The Nigeria Centre for Disease Control (NCDC) is reporting that the latest data shows that the number of new confirmed and probable cases has been falling for five consecutive weeks; however, this should be interpreted with caution.
The current epidemic is Nigeria’s largest on record, with the number of confirmed cases in January and February alone exceeding the total number reported in the whole of 2017. Nearly 400 confirmed infections and 100 deaths have been reported.
“The Lassa fever season is not yet over. We need to maintain vigilance and response operations, and ensure continued engagement with communities to help curb the further spread of Lassa fever,” said Dr Wondimagegnehu Alemu, WHO Representative to Nigeria.
The case count has not yet fallen to usual endemic levels and the exact cause for the high numbers of infections has not been pinpointed. Research is being conducted in real-time to answer some of these questions.

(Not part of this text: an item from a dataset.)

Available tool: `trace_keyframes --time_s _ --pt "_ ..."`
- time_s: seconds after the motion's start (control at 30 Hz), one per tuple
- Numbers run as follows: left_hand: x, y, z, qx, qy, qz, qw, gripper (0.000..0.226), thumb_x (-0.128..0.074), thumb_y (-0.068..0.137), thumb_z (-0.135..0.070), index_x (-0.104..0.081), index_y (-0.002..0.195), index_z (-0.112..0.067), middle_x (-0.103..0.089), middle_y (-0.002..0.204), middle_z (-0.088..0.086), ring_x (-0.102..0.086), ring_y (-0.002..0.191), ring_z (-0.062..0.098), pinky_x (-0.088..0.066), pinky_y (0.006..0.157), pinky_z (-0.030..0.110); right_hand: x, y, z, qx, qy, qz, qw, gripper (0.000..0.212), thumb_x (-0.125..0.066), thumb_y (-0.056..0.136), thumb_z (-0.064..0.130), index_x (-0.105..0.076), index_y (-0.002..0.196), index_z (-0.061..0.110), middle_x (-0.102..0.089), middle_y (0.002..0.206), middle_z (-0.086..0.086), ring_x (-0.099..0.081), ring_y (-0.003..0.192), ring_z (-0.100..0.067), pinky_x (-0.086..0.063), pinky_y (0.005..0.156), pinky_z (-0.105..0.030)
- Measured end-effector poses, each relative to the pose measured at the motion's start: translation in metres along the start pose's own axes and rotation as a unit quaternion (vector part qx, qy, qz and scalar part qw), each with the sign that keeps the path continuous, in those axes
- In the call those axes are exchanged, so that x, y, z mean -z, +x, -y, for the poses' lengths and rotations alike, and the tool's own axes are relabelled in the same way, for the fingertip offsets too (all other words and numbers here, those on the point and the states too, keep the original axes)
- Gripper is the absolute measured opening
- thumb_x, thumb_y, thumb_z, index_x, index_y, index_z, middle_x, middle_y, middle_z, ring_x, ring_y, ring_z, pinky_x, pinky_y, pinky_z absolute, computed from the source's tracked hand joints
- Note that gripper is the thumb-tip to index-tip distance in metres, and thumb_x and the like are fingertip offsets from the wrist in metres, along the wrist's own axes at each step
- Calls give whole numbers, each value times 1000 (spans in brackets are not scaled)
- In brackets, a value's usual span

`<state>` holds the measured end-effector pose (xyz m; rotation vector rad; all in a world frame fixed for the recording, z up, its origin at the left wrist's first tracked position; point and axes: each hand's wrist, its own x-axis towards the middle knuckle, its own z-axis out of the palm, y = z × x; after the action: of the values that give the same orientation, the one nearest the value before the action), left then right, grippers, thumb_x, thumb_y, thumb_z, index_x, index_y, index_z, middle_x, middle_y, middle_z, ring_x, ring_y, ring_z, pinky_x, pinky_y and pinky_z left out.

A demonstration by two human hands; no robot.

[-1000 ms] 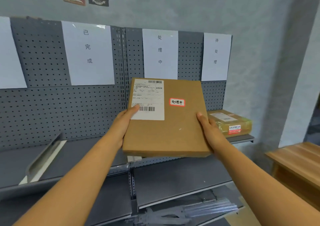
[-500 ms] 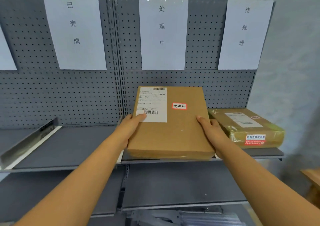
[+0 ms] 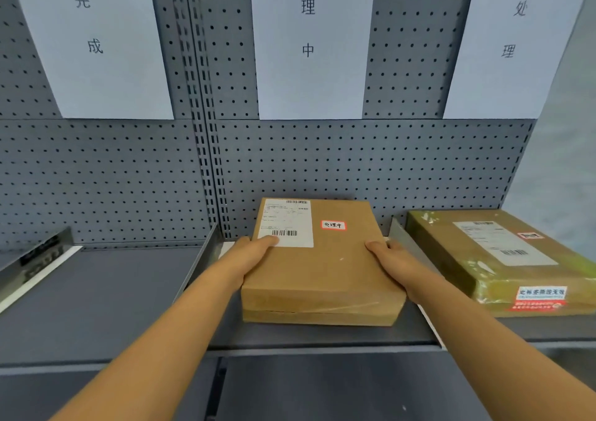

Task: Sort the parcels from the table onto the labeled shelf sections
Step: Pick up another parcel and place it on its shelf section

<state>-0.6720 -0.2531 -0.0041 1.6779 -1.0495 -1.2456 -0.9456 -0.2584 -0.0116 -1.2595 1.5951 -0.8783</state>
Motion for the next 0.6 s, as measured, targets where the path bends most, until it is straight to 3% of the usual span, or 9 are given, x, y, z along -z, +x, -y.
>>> trace_keyframes --time_s 0.1,0.2,0.33,0.47,0.53,0.6 --pt "0 17 3 17 12 -9 1000 69 -65 90 -43 -39 144 -10 -64 122 12 -65 102 28 -55 80 38 -8 18 -2 -8 -18 15 1000 60 -47 99 47 -35 145 10 -56 119 -7 -59 89 -18 -49 70 -31" --pt "1 28 6 30 15 -17 999 67 -65 90 -42 -40 143 -8 -64 119 12 -66 98 28 -53 70 34 -12 33 -5 -4 -34 29 999 62 -47 99 47 -34 147 10 -57 131 -11 -59 107 -26 -50 91 -40" --pt "-1 35 6 37 26 -25 999 64 -64 91 -41 -41 141 -8 -66 113 11 -67 91 25 -50 60 30 -9 46 -4 -4 -46 42 998 62 -48 99 47 -34 146 10 -56 130 -11 -58 101 -25 -47 83 -35" --pt "-6 35 6 33 54 -31 997 53 -60 94 -38 -49 137 -9 -65 93 3 -65 79 19 -47 56 27 -7 51 -4 -11 -68 63 996 60 -46 100 48 -35 146 11 -57 120 -6 -58 88 -17 -47 70 -28" --pt "-8 34 6 20 85 -41 995 52 -58 96 -37 -46 138 -8 -60 88 -2 -61 75 14 -45 55 26 -9 52 -4 -14 -83 65 994 59 -45 100 48 -37 146 11 -57 121 -6 -60 92 -18 -48 76 -30" --pt "-7 34 4 -12 127 -59 990 55 -59 95 -36 -41 139 -9 -61 102 1 -60 82 15 -45 61 27 -11 52 -1 -2 -119 43 992 59 -46 100 45 -33 146 9 -54 134 -13 -57 107 -26 -46 87 -35"
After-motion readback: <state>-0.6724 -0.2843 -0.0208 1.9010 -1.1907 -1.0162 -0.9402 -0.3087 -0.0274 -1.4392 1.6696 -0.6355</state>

“We are researching what has led to so many people becoming infected with Lassa fever,” said Dr Chikwe Ihekweazu, Chief Executive Officer of the NCDC. “Even with a downward trend, until we can better understand the causes behind its rapid spread, we must treat the outbreak as a priority.”
Whole genome sequencing can reveal information that contributes to the understanding and the control of infectious disease outbreaks.

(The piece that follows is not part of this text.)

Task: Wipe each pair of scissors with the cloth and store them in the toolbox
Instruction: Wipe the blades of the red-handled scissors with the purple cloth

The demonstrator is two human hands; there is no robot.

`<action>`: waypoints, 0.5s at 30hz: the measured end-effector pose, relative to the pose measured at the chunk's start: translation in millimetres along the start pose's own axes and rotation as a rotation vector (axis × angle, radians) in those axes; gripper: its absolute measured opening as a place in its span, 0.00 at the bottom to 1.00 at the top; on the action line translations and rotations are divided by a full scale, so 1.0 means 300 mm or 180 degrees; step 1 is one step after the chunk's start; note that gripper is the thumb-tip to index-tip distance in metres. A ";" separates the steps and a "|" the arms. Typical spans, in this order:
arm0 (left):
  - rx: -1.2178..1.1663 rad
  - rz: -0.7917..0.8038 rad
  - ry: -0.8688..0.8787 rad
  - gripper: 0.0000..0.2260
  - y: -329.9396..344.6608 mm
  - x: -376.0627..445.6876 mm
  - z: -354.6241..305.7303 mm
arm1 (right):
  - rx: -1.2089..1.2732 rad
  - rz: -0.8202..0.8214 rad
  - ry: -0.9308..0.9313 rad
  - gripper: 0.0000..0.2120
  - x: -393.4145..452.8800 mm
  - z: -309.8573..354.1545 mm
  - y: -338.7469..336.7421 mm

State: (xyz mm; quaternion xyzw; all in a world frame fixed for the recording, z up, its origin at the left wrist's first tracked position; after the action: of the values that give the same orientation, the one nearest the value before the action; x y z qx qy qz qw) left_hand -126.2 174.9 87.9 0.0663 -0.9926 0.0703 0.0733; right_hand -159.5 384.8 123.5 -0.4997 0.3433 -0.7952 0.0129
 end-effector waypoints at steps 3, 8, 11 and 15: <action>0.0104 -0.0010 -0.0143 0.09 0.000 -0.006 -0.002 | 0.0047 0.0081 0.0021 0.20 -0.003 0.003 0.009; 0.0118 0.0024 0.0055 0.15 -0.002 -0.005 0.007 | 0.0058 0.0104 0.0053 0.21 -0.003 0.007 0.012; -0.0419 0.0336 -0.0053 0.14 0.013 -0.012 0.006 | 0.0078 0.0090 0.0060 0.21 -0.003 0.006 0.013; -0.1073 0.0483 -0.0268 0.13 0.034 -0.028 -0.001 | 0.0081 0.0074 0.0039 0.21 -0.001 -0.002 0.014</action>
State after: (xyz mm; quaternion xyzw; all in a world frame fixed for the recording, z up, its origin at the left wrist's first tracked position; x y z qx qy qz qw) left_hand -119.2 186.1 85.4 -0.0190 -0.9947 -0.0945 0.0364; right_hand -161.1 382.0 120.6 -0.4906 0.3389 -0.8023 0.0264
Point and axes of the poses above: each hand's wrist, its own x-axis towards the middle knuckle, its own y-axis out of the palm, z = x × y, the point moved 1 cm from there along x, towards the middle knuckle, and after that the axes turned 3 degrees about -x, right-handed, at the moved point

The preliminary results suggest that the circulating virus is consistent with previous outbreaks and not caused by a new more virulent strain.
“By conducting research as the Lassa fever outbreak unfolds, Nigeria is a pioneering a new approach. Until now research in Africa has taken place much later in the response cycle. This is a new approach which opens the way to much more effective control of emerging and dangerous pathogens,” said Dr Alemu.